Они всё знали. С самого первого дня. Громов знал, что я спасла его ребенка. Но его задетое самолюбие, его барская спесь оказались важнее. Он не мог простить «какой-то бабе на скорой», что она заставила его кортеж притормозить. Он раздавил меня просто потому, что мог.

Я полночи просидела на ящиках с тушенкой, глядя в одну точку. Внутри было пусто. Ни злости, ни желания мстить. Только какая-то звонкая, прозрачная ясность.

Сегодня утром я пошла к ОДКБ. Села на ту самую лавочку, где три года назад курила свою последнюю сигарету на свободе. Я просидела там часа три. И увидела Артёма. Он выходил из больницы — видимо, был плановый осмотр. Он шел один, насвистывая что-то.

Я поднялась и пошла ему навстречу. Он не узнал меня, конечно. Для него я была просто немолодой женщиной в засаленной куртке. — Артём? — позвала я тихо. Он остановился, удивленно вскинул брови. — Да? Мы знакомы? Я смотрела на него — на его ровное дыхание, на розовые щеки. Моя работа. Мои три года жизни. — У тебя на шее шрам остался? Под ключицей? — спросила я. Он инстинктивно коснулся воротника рубашки. — Откуда вы знаете? Это после операции в детстве... — Я его сделала, Артём. Ну, то есть я сделала так, чтобы ты мог сейчас просто стоять здесь и дышать этим воздухом.

Я развернулась и пошла прочь, не дожидаясь ответа. Мне не нужно было его «спасибо». Мне не нужно было покаяние его отца. В этот момент я вдруг поняла: система может забрать у тебя квартиру, работу и даже имя. Но она не может забрать у тебя то, что ты сделал правильно.

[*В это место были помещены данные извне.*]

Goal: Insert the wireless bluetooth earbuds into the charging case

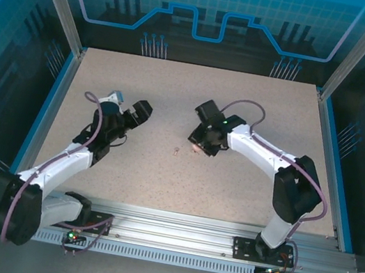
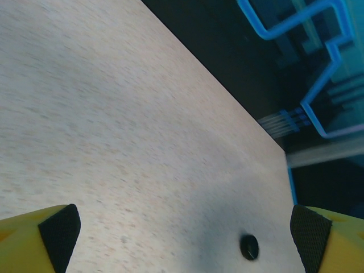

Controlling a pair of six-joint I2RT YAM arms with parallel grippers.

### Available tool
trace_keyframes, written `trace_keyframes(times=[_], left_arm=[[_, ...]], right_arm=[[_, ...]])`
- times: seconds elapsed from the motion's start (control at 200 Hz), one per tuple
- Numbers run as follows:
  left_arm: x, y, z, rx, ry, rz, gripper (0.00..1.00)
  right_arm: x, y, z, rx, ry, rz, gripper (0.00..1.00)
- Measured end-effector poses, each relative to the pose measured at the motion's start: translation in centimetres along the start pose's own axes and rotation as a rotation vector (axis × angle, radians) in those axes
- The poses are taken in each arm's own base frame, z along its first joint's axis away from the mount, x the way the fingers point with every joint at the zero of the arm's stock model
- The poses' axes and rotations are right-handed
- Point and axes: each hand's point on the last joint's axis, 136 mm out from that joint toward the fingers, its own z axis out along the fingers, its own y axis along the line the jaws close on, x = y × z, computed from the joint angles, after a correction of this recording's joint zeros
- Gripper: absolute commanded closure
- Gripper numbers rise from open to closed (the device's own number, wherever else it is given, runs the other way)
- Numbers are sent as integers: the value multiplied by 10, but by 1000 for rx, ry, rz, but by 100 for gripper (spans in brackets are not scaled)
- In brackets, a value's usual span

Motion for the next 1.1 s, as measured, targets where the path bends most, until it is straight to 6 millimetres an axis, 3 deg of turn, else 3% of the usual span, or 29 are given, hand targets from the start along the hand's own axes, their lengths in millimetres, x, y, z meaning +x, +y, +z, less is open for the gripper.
trace_keyframes(times=[0.22, 0.415, 0.595, 0.78, 1.1], left_arm=[[67, -51, 20, 204, 159, 118, 1], [109, -64, 32, 269, 233, 177, 1], [122, -61, 43, 276, 247, 184, 13], [128, -60, 58, 279, 251, 180, 34], [121, -76, 67, 327, 219, 179, 40]], right_arm=[[-33, 13, -3, -138, 24, 128, 64], [-46, 26, -8, -226, 51, 212, 64], [-47, 42, -15, -285, 73, 255, 64], [-49, 56, -21, -324, 80, 267, 64], [-42, 61, -22, -331, 96, 264, 64]])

Я иду по мокрому тротуару, и мне впервые за три года не холодно. Я — врач. У меня получилось восстановиться. Я снова спасаю жизни. И никакой кортеж, никакие мигалки и никакие «большие люди» не смогут это изменить. Даже если за это придется заплатить еще три года.

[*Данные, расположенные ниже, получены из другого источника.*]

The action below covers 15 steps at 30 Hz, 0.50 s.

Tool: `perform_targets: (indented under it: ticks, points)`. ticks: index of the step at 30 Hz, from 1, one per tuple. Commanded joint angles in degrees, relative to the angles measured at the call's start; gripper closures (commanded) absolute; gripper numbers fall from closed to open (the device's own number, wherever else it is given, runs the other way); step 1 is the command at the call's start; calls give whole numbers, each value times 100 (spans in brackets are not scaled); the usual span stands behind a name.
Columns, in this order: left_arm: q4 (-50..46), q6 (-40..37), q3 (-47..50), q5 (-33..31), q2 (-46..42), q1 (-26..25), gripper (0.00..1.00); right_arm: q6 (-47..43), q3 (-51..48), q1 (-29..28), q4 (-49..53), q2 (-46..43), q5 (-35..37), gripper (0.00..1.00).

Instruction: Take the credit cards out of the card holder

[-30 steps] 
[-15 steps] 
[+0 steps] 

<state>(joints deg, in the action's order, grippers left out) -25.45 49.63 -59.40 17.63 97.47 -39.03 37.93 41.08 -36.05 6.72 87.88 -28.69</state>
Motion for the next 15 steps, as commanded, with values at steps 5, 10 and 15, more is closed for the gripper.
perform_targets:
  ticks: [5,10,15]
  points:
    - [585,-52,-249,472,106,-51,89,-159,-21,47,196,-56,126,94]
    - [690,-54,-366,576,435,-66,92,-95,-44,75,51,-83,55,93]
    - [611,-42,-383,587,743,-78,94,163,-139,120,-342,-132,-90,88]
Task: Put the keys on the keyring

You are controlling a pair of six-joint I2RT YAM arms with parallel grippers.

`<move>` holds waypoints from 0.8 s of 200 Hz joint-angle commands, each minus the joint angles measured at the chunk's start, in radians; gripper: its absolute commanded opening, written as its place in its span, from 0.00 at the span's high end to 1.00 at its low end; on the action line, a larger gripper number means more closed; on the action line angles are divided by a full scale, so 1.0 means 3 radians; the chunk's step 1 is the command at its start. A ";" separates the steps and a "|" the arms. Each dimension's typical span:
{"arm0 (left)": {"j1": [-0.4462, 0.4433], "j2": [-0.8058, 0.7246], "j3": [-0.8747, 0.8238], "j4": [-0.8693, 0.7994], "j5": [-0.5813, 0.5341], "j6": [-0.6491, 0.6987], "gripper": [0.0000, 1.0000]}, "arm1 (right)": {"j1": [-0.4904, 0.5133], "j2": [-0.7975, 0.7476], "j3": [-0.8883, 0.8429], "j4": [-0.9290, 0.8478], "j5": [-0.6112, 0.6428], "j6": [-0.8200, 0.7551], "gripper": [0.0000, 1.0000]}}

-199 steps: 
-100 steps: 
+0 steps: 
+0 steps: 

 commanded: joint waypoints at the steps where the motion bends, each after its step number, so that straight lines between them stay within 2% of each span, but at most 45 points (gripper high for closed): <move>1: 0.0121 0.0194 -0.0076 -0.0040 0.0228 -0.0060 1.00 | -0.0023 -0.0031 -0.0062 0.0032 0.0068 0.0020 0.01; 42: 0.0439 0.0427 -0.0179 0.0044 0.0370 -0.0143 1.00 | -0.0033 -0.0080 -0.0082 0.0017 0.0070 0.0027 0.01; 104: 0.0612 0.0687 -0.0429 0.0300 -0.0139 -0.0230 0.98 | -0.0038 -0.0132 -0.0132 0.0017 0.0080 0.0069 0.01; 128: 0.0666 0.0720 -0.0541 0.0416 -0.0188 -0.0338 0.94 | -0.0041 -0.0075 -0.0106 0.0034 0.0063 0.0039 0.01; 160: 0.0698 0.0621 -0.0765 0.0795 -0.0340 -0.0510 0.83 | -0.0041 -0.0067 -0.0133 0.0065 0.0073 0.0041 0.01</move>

Вчера я дежурила снова. Вызов поступил в три часа ночи — ДТП на объездной. Мы мчались по пустым улицам, и в какой-то момент навстречу вылетел черный внедорожник. Он мигнул фарами, требуя уступить дорогу. Мой новый водитель, молодой парень, начал притормаживать.

Я положила руку ему на плечо. — Не останавливайся, — сказала я. Голос был твердым, как никогда. — Мы — скорая помощь. Мы едем спасать жизнь.

Он кивнул и прибавил газу. Внедорожник возмущенно посигналил и свернул на обочину. Я смотрела в боковое зеркало, как он остается позади, маленькая черная точка в огромном мире. Система по-прежнему несправедлива. Чиновники по-прежнему ездят с мигалками. Но теперь я знаю точно: правда — она не в кортежах. Она в том, чтобы не останавливаться.